• What is needed: Pictures are not repeated. Every line from the beginning of the entries through the one with "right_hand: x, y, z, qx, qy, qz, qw" is restated exactly.

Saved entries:
============================================================
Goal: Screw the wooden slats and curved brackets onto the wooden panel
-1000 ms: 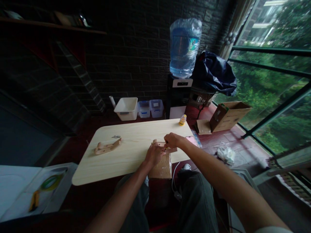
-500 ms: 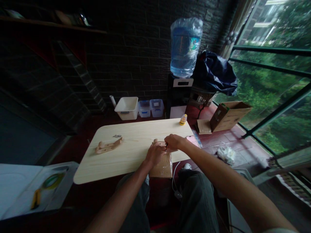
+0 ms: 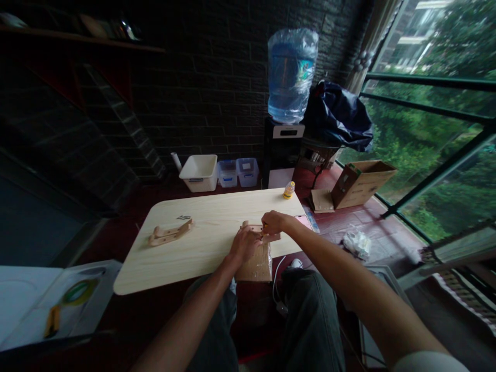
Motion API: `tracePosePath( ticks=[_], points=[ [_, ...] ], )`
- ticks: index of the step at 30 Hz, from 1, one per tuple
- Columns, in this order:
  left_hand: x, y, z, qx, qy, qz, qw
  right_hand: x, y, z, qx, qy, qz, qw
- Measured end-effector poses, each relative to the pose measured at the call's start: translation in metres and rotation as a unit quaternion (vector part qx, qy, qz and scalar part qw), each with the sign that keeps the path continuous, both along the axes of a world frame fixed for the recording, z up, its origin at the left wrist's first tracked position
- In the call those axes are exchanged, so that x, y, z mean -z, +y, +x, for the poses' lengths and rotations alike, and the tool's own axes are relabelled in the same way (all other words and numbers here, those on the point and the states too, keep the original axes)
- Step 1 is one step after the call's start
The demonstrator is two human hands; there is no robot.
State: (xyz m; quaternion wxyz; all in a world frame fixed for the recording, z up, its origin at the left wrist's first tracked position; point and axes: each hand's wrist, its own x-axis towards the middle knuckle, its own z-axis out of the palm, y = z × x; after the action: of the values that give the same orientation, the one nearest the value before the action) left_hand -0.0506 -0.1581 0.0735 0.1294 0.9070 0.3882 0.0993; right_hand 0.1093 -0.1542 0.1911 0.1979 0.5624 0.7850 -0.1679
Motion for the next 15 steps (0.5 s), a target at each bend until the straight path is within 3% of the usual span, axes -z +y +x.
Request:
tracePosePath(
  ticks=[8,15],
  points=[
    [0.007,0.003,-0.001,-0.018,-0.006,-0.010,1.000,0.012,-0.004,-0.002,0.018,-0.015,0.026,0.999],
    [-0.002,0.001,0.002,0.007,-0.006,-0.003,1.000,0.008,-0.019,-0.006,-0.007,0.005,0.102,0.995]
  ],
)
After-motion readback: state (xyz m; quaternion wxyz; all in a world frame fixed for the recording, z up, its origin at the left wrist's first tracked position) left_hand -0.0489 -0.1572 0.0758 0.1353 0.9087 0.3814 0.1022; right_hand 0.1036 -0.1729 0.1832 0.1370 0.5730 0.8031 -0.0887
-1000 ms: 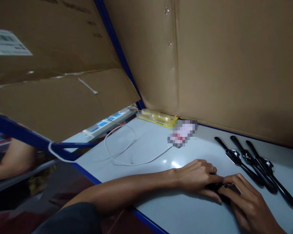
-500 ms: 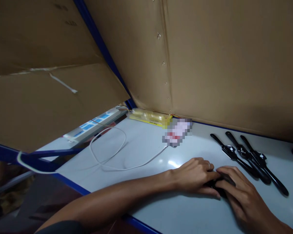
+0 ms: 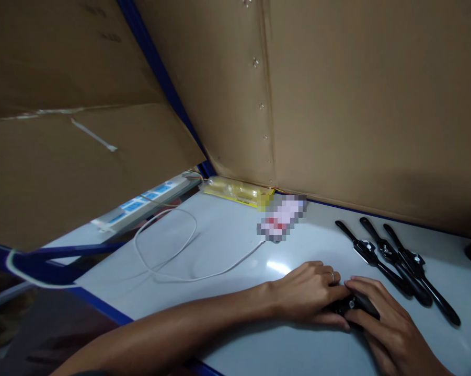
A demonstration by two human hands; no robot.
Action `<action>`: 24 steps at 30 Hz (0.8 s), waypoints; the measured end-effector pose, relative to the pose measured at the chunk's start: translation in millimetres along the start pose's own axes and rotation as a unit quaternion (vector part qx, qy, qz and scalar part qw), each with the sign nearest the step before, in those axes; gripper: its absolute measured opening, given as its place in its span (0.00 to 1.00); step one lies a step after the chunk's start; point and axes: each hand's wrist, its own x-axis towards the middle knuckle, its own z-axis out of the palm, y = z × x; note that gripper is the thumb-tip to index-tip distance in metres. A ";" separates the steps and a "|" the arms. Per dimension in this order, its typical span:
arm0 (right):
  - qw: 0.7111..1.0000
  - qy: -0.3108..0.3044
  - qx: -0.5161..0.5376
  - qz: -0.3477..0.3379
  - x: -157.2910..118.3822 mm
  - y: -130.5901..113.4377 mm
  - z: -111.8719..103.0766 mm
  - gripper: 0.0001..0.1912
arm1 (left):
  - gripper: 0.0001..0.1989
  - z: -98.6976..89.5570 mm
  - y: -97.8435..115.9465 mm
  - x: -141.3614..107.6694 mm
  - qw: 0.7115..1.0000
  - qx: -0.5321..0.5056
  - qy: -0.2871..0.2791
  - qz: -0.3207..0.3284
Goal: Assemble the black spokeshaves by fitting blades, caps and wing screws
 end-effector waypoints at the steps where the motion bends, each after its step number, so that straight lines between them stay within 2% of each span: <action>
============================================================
• Answer space:
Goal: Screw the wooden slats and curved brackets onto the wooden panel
-1000 ms: 
-500 ms: 
+0 ms: 
Motion API: `tracePosePath( ticks=[_], points=[ [_, ...] ], )`
- ticks: index of the step at 30 Hz, from 1, one per tuple
- Columns, in this order:
  left_hand: x, y, z, qx, qy, qz, qw
  right_hand: x, y, z, qx, qy, qz, qw

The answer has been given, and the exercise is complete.